The PCSP and the PSNI presentation focused on successful community police engagement across the council district where, in the past year, over 500 young people have taken part in a range of diversionary programmes.

These included the development of The Paulie Project road safety documentary which has been viewed 65,000 times online, the installation of 14 speed indicator signs across the district and the further extension of the so-called Rapid bin initiative which has resulted in over 75,000 items of preion medicine being removed from across the community.

Local police and the PCSP have also worked together to develop the Kid’s Court Initiative across the district.

Motorists apprehended for speeding offences outside a local primary school appeared in front of a ‘jury’ of P7 pupils aged between 11 and 12 to explain why they were speeding, rather than receive a fine and/or penalty points. 

PCSP officials have described this as a “hugely impactful piece of work” and can be viewed on the group’s YouTube channel via https://www.youtube.com/watch?v=klejWlp5v5Q

During the Covid-19 lockdown, the PCSP and PSNI community public engagement work moved online delivering a series of digital engagement clinics with neighbourhood watch co-ordinators across the district. 

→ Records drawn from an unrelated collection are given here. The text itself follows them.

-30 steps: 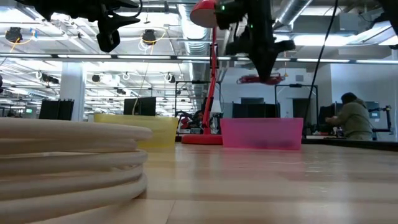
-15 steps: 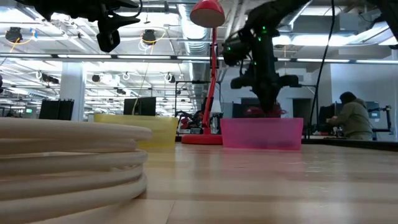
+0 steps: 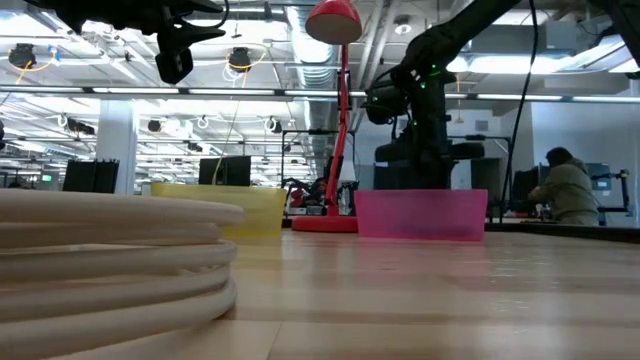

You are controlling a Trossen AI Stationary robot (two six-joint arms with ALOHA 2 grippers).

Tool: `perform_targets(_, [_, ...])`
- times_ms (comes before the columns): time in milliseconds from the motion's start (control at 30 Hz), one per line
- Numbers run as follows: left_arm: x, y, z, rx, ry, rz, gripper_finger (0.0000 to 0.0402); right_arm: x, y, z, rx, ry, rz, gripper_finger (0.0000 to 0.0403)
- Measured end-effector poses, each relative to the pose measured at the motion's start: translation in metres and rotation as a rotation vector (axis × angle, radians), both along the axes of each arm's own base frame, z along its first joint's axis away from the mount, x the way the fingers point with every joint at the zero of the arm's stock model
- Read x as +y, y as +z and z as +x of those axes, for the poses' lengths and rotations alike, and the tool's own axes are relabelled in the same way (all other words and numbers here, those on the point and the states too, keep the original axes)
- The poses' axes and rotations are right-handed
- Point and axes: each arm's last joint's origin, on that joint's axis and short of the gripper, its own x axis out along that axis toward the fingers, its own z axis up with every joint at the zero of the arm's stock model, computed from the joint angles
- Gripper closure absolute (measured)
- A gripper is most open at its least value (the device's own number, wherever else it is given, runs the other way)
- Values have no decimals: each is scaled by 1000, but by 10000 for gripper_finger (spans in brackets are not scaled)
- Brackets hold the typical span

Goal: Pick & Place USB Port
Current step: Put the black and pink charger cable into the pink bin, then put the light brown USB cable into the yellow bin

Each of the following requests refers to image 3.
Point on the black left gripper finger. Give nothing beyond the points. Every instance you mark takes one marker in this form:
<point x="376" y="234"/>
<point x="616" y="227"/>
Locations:
<point x="195" y="36"/>

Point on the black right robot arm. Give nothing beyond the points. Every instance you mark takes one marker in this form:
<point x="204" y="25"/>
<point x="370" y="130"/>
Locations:
<point x="450" y="35"/>

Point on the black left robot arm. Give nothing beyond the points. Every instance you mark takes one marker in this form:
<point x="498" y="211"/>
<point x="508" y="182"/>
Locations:
<point x="100" y="10"/>

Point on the black ceiling-mounted device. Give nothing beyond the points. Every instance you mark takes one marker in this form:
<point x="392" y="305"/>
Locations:
<point x="22" y="56"/>
<point x="240" y="60"/>

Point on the long led light bar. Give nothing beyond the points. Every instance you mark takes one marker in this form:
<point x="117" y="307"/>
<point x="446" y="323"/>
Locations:
<point x="230" y="91"/>

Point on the pink translucent plastic bin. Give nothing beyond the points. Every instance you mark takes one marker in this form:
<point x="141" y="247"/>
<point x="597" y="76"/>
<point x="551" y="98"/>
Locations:
<point x="420" y="215"/>

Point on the white building column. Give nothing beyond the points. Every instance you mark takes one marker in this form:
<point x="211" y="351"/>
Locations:
<point x="116" y="150"/>

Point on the black monitor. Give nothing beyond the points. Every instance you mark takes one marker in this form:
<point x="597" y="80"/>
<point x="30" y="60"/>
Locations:
<point x="225" y="171"/>

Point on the black ribbed panel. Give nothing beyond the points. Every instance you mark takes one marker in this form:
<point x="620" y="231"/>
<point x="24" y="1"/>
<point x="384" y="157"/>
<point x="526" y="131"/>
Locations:
<point x="90" y="176"/>

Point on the red desk lamp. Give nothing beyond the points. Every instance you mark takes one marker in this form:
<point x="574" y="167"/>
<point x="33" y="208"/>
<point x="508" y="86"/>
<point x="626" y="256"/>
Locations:
<point x="334" y="20"/>

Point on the person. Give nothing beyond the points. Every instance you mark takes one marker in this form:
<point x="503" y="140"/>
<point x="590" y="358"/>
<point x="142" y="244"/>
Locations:
<point x="567" y="192"/>

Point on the yellow translucent plastic bin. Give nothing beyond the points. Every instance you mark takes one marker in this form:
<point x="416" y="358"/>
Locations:
<point x="240" y="210"/>

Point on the grey background monitor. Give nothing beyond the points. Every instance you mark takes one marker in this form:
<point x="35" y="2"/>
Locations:
<point x="600" y="175"/>

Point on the black background stand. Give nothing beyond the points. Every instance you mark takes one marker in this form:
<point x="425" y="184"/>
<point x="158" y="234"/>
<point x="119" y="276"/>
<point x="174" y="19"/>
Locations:
<point x="624" y="195"/>

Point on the black background rig frame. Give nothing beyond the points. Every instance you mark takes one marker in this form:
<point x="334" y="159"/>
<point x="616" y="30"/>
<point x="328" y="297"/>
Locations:
<point x="500" y="137"/>
<point x="310" y="132"/>

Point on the black table edge rail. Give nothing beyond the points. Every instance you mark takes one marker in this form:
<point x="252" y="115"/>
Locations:
<point x="560" y="232"/>

And so-called ‘scambassador training’, to raise awareness of the escalating issue of scams and domestic abuse training, to raise awareness for employees in the hair and beauty industry, were both highly successful virtual workshops.

Looking to the future, the PCSP said the council area will soon be the first in the UK to have a bespoke mobile police engagement vehicle which will “add further value to local community engagement activity, especially for young people and other communities who may be considered hard to reach.”